All of the data that follows should be retyped exactly as it appears.

═══

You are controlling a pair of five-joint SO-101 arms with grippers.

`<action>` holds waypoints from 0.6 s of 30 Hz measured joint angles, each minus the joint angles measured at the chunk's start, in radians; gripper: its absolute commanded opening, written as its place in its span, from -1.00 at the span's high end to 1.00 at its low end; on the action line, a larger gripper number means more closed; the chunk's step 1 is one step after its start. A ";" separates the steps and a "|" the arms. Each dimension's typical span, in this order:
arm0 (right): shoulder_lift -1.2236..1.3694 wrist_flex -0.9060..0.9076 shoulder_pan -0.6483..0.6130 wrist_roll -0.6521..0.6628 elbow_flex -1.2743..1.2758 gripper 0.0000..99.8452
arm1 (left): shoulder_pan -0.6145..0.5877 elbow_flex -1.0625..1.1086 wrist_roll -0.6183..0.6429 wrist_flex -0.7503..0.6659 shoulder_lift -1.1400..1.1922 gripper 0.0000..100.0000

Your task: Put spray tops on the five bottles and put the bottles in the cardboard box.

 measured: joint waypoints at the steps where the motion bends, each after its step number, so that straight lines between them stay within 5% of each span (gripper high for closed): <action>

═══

_ANSWER FOR THIS EXERCISE_
You are controlling a pair of five-joint SO-101 arms with grippers.

`<action>` holds waypoints from 0.6 s of 30 Hz measured joint angles, each minus the joint angles measured at the chunk's start, in radians; gripper: its absolute commanded opening, written as its place in its span, from -1.00 at the span's high end to 1.00 at its low end; on the action line, a larger gripper number means more closed; the chunk's step 1 is one step after its start. A ";" separates the steps and a "|" the arms. Each dimension's typical span, in this order:
arm0 (right): shoulder_lift -1.2236..1.3694 wrist_flex -0.9060..0.9076 shoulder_pan -0.6483..0.6130 wrist_roll -0.6521..0.6628 elbow_flex -1.2743..1.2758 gripper 0.0000..99.8452
arm1 (left): shoulder_pan -0.6145..0.5877 elbow_flex -1.0625..1.1086 wrist_roll -0.6183..0.6429 wrist_flex -0.7503..0.6659 shoulder_lift -1.1400..1.1922 gripper 0.0000..100.0000

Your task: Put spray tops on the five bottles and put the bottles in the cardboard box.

 measured: joint waypoints at the steps where the motion bends, each after its step number, so that straight lines between them stay within 5% of each span (gripper high for closed): <action>

This answer has been written out in full.